Assignment: Which lines in the records below contain the word "round"? Copy each of them.

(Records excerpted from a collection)
--------
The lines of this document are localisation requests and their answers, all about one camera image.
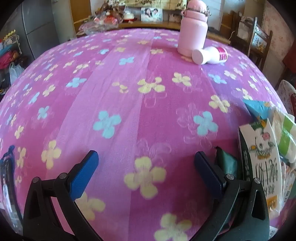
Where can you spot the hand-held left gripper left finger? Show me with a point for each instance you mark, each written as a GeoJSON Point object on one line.
{"type": "Point", "coordinates": [85, 171]}

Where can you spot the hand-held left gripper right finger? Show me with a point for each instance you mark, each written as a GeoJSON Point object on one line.
{"type": "Point", "coordinates": [208, 176]}

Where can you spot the dark green packet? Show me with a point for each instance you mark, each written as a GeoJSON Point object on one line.
{"type": "Point", "coordinates": [229, 162]}

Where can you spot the teal packet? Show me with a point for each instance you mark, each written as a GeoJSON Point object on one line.
{"type": "Point", "coordinates": [259, 109]}

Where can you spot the green and white wrapper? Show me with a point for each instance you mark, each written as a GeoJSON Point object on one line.
{"type": "Point", "coordinates": [286, 136]}

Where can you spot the pink floral tablecloth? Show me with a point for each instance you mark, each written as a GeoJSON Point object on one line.
{"type": "Point", "coordinates": [138, 115]}

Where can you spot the white bottle with red label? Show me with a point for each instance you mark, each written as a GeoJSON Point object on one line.
{"type": "Point", "coordinates": [205, 55]}

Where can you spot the white plastic bag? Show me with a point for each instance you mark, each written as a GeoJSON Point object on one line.
{"type": "Point", "coordinates": [15, 73]}

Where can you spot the pile of colourful clothes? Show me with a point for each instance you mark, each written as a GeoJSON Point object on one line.
{"type": "Point", "coordinates": [9, 58]}

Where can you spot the wooden chair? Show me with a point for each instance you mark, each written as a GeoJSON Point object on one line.
{"type": "Point", "coordinates": [268, 44]}

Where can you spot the pink water bottle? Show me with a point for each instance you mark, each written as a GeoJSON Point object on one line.
{"type": "Point", "coordinates": [193, 30]}

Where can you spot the folded printed bedding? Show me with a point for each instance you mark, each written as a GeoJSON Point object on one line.
{"type": "Point", "coordinates": [245, 27]}

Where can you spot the pile of wrapped decorations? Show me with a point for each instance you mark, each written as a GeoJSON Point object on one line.
{"type": "Point", "coordinates": [106, 18]}

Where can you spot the grey refrigerator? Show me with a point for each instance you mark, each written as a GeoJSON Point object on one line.
{"type": "Point", "coordinates": [41, 23]}

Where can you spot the wooden sideboard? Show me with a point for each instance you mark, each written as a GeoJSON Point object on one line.
{"type": "Point", "coordinates": [148, 25]}

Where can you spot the yellow floral cloth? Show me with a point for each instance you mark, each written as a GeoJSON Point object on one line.
{"type": "Point", "coordinates": [161, 2]}

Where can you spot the photo frame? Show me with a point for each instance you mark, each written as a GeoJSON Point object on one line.
{"type": "Point", "coordinates": [151, 14]}

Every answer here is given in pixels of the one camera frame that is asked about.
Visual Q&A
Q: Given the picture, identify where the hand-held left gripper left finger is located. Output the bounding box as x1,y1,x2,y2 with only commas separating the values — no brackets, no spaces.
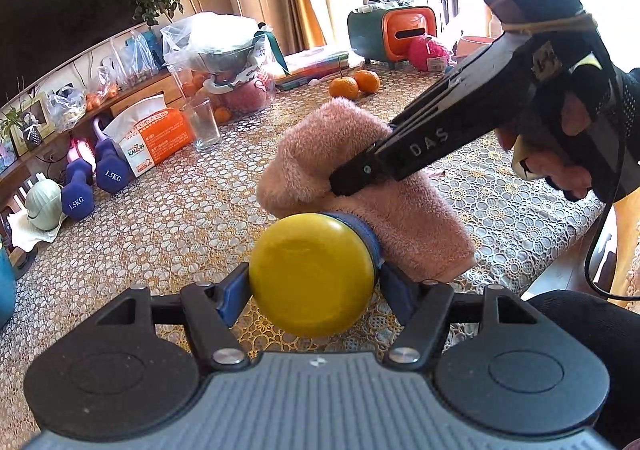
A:
97,264,252,372

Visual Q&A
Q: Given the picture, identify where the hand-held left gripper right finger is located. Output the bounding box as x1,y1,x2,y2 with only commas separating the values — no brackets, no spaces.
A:
379,264,545,368

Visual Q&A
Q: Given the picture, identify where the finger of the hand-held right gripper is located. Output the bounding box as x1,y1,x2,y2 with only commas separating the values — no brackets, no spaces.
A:
387,37,507,137
329,82,535,198

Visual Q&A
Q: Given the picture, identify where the pink fluffy towel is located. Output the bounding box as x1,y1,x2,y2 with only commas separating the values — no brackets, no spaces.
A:
255,98,476,283

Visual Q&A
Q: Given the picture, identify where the yellow capped blue bottle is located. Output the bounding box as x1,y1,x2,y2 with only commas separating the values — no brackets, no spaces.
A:
248,212,386,337

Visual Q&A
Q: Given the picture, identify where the person's right hand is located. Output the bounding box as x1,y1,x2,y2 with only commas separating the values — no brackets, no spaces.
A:
497,54,615,201

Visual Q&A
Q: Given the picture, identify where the pink fuzzy ball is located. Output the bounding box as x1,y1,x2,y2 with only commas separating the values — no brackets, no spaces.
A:
407,35,451,72

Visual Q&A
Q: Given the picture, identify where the pink plastic basin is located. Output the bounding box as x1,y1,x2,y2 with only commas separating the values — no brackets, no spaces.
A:
457,34,496,58

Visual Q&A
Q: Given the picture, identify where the green and orange tissue holder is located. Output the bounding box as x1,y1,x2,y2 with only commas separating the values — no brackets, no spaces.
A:
347,5,439,65

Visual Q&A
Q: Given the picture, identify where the orange with stem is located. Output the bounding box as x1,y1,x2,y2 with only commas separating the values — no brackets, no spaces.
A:
328,64,360,101

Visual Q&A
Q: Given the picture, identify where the stack of colourful books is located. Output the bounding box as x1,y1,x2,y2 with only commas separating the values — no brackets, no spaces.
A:
273,48,366,92

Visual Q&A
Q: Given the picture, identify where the red round fruit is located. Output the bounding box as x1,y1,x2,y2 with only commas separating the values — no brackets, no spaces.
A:
222,76,266,113

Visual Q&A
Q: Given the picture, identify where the clear drinking glass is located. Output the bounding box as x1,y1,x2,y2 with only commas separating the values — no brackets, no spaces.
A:
182,96,222,153

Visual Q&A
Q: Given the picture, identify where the purple dumbbell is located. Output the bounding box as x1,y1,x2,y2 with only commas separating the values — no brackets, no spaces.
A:
94,139,136,195
60,160,96,221

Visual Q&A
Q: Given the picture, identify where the orange and white tissue box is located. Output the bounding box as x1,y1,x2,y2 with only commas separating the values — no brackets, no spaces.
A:
102,94,195,177

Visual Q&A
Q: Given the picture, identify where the grey bowl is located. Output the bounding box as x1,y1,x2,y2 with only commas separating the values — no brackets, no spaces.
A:
192,14,261,76

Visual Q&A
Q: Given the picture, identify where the pink kettlebell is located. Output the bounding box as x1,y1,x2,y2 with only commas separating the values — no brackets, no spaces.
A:
67,117,109,171

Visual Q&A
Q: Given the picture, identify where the person's black trouser leg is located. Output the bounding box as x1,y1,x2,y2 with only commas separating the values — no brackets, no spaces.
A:
527,289,640,450

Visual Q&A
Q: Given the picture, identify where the pale green round container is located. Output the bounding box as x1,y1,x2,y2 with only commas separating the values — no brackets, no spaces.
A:
24,178,64,232

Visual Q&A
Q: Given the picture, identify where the white cloth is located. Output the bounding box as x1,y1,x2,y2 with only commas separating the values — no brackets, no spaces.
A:
7,212,66,253

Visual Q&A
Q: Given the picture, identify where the large clear plastic bag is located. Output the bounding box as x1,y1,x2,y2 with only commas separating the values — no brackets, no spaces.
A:
160,12,281,123

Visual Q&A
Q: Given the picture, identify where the wooden television cabinet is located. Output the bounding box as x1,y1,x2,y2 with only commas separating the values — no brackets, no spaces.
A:
0,66,186,231

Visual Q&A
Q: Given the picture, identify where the bag of oranges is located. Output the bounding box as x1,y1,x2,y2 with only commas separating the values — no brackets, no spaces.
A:
84,64,124,111

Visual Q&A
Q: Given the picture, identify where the small clear plastic bag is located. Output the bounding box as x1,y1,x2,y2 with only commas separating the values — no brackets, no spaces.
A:
47,86,89,131

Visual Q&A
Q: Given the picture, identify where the potted plant in dark vase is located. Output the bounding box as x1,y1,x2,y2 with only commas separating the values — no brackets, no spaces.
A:
0,74,47,153

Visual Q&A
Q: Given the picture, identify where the black flat television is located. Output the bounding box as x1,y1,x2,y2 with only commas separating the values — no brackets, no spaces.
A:
0,0,144,108

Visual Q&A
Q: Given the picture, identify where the tan string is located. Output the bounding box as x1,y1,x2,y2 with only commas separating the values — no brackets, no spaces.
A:
499,12,599,38

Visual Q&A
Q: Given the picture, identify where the black cable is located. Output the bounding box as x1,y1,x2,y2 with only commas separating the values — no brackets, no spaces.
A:
584,202,640,303

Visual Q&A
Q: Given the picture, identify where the photo frame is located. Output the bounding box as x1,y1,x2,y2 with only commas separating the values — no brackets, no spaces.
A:
30,92,56,138

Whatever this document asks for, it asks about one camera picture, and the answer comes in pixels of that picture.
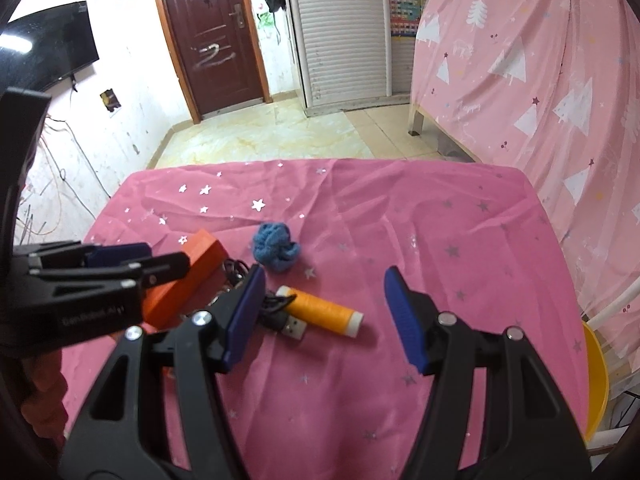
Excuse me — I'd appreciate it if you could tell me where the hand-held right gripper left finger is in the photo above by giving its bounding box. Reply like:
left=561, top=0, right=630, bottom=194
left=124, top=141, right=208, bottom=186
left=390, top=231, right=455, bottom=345
left=62, top=264, right=267, bottom=480

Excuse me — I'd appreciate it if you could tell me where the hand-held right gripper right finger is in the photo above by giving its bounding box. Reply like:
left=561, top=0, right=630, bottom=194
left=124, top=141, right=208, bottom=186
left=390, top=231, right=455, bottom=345
left=384, top=266, right=591, bottom=480

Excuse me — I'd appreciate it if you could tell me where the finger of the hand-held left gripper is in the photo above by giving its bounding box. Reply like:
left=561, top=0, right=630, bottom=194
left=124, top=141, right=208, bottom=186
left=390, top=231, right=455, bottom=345
left=27, top=251, right=192, bottom=313
left=27, top=241, right=153, bottom=273

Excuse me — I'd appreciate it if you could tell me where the pink tree print curtain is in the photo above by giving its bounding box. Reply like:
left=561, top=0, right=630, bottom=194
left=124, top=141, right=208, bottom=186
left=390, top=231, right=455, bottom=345
left=410, top=0, right=640, bottom=361

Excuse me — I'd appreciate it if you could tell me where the person's left hand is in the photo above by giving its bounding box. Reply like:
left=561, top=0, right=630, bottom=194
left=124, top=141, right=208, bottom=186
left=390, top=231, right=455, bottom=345
left=22, top=347, right=68, bottom=441

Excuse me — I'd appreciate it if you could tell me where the orange cardboard box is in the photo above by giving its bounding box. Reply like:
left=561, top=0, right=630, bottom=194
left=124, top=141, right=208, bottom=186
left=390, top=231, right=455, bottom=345
left=142, top=229, right=226, bottom=331

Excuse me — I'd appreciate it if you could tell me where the white louvered wardrobe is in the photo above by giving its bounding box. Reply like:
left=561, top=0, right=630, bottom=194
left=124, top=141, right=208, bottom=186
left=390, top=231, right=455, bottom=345
left=277, top=0, right=416, bottom=116

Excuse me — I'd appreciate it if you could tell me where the yellow plastic bowl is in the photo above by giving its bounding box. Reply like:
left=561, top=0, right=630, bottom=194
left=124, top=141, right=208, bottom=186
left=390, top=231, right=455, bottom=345
left=581, top=320, right=611, bottom=447

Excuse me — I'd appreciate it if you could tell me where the wooden bed frame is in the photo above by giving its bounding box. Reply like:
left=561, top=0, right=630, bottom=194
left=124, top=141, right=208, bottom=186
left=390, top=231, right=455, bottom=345
left=407, top=105, right=481, bottom=162

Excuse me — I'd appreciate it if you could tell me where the blue yarn ball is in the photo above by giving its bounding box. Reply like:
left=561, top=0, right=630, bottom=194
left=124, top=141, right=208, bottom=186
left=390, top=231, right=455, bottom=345
left=251, top=222, right=302, bottom=275

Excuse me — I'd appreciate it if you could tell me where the colourful wall poster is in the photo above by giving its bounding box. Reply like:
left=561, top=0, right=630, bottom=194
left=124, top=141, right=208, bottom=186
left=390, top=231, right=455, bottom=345
left=386, top=0, right=425, bottom=38

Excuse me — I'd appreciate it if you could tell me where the pink star tablecloth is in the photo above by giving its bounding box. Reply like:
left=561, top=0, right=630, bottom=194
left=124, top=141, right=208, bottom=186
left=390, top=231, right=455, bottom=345
left=60, top=157, right=593, bottom=480

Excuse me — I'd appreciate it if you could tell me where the dark red door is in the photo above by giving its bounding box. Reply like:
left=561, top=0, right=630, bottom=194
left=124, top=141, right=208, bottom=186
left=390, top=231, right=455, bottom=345
left=149, top=0, right=273, bottom=125

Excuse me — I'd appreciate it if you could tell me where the black wall television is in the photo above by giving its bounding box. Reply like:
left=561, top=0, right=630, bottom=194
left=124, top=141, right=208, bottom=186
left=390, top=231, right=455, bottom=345
left=0, top=2, right=100, bottom=93

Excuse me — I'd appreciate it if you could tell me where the black USB cable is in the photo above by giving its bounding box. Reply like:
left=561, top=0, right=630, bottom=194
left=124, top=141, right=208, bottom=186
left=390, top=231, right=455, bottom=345
left=220, top=258, right=310, bottom=343

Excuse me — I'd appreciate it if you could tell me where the black wall cable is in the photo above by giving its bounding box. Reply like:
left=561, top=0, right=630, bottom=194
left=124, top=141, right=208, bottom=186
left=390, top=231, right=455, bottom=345
left=45, top=115, right=111, bottom=201

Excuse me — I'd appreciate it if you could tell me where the orange thread spool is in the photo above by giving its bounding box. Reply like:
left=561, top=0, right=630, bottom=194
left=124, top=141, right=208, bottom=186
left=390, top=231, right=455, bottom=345
left=276, top=285, right=365, bottom=339

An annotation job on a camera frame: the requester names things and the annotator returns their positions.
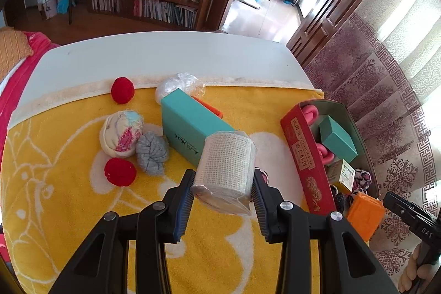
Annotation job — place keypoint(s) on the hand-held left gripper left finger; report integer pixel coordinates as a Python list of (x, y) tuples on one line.
[(184, 208)]

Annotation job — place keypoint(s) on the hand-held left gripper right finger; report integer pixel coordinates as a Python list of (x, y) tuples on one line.
[(260, 208)]

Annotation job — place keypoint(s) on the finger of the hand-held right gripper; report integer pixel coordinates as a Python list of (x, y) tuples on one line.
[(398, 208)]

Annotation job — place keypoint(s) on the orange embossed toy cube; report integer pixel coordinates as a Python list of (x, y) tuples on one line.
[(365, 214)]

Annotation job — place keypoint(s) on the white gauze bandage roll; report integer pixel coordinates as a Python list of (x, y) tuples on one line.
[(224, 170)]

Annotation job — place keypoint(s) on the black glitter scrunchie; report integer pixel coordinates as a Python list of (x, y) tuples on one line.
[(342, 202)]

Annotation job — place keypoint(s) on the yellow green medicine box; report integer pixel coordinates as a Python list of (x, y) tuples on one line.
[(344, 175)]

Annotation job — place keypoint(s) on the grey sock ball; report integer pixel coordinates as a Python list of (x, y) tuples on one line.
[(151, 152)]

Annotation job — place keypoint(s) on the red tin box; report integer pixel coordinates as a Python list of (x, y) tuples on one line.
[(303, 156)]

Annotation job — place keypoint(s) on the red pom-pom ball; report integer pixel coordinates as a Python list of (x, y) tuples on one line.
[(120, 171), (122, 90)]

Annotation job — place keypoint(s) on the pink foam hair curler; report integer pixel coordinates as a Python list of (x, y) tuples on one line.
[(310, 113), (325, 154)]

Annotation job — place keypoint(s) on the large teal box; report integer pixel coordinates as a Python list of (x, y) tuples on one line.
[(189, 121)]

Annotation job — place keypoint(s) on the small teal box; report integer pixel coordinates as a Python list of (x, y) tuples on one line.
[(337, 142)]

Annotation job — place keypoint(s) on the patchwork sock ball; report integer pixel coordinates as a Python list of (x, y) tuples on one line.
[(119, 135)]

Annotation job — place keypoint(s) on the small orange box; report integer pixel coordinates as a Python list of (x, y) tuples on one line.
[(210, 108)]

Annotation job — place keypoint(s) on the person's right hand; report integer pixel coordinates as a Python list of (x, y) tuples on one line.
[(406, 280)]

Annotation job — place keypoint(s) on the yellow white patterned towel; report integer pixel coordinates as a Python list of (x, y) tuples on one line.
[(86, 211)]

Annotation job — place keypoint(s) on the clear plastic bag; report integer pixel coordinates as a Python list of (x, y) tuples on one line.
[(175, 84)]

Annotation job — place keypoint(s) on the red blanket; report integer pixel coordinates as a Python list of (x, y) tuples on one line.
[(17, 80)]

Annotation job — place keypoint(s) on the wooden sliding door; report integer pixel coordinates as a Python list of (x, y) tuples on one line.
[(330, 4)]

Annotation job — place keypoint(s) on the orange checked pillow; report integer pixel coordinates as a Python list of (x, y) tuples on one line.
[(12, 49)]

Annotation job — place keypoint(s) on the blue plastic bin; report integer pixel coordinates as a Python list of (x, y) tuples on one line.
[(63, 3)]

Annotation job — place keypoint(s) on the white cardboard box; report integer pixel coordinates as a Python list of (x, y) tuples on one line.
[(48, 3)]
--------
Result for this exercise:
Q: Given the picture, identify where the red round fruit is located. Output the bounding box as x1,y1,x2,y2 with only commas separating the values — no brackets, no spaces.
Q: Given the picture, identify where the pale green round container is located. Output the bounding box as x1,y1,x2,y2 with only commas separating the values — no brackets, no spaces.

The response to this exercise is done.